Tim is more optimistic in the medium and long term about overall drug policy reform, in part based on looking at what alcohol prohibition reformers faced. It took less time to reform than they thought it would.
Difference between the alcohol and drug prohibition is that alcohol prohibition was repealed at the federal level and the states kept, in some cases, prohibiting until ready. However, in drug policy, the states and other countries will lead, and the feds will bring up the rear.
He talked about different models for a future policy

  • Full legalization
  • The alcohol model
  • Decriminalization (he talked about the Portugal model of decrim, which I need to analyze further (and is apparently going very well), although it doesn’t change my position that decrim ignores the elephant in the room– the black market)
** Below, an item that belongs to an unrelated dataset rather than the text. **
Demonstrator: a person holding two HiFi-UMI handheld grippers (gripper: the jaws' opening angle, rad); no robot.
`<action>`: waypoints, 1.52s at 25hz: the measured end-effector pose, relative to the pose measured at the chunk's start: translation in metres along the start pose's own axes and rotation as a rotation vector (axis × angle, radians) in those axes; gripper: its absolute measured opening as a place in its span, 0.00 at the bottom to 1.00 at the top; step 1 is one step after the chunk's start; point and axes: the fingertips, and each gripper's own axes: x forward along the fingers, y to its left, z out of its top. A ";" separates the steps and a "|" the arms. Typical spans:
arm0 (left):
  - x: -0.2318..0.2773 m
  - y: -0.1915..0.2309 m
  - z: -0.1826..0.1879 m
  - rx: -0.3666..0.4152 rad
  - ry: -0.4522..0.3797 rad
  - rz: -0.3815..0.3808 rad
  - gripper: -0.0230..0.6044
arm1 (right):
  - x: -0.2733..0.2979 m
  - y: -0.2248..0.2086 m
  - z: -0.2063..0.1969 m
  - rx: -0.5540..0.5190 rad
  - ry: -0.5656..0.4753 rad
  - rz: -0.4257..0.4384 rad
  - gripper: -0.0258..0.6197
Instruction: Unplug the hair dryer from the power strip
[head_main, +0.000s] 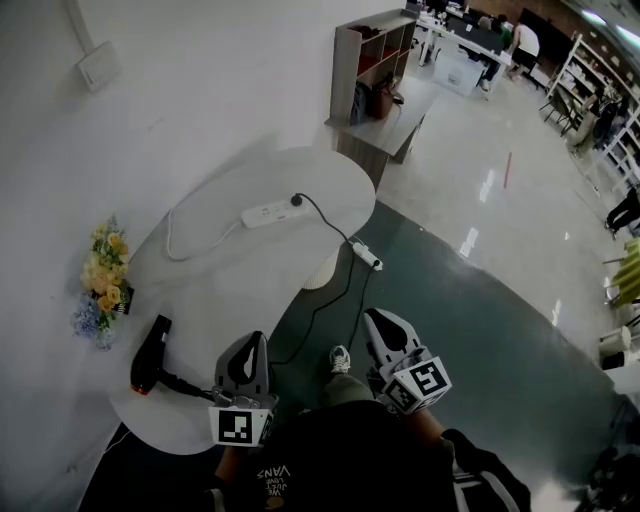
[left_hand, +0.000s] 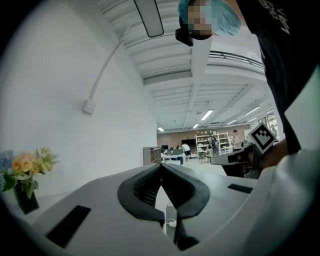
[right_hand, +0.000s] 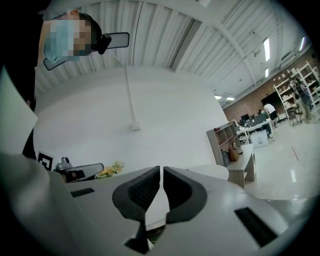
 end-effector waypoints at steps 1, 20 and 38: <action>0.014 0.002 0.002 -0.001 -0.006 0.004 0.07 | 0.009 -0.008 0.003 -0.003 0.005 0.011 0.11; 0.174 0.014 -0.010 0.048 0.021 0.119 0.07 | 0.129 -0.105 0.013 0.036 0.125 0.204 0.11; 0.240 0.098 -0.028 0.098 0.052 0.099 0.07 | 0.236 -0.087 -0.047 0.018 0.249 0.188 0.11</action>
Good point: If politicians are unable to come up with the courage to change laws themselves, then what they need to do is step aside and let states and other countries do so (serve as the laboratory, so to speak).
Keep the nirvana fallacy in mind when debating — don’t let prohibitionists compare potential problematic legalization options with a nirvana of drug free America. The comparison must be with the horribly flawed realistic situation that exists in our prohibition world.
Nice job by Lynch. Very smart and knows his stuff.
Ethan Nadelmann talked about his early history as a reluctant legalizer and how he moved to the necessity of legalization, then trying to identify a model that would work.
What naturally comes to mind is that:
The best policy is the one that most successfully

  • reduces the harms of drugs AND
  • reduces the harms of drug prohibition

And so he talked about a group he worked with analyzing models from various sides, such as starting with things like the health model on one side and starting with the Supermarket (everything available at any time to anyone) model on the other side and see if there was a way to make them meet.
The question is, should there be some kind of gatekeeper (perhaps in government) to in some way control access.
This is the compromise model that his group came up with.
The Right of Access Model

  1. Everybody has the right to possess and use any drug in any form
  2. Everybody has the right to obtain this substance from a reliable provider who is civilly liable for providing safe and clean substance.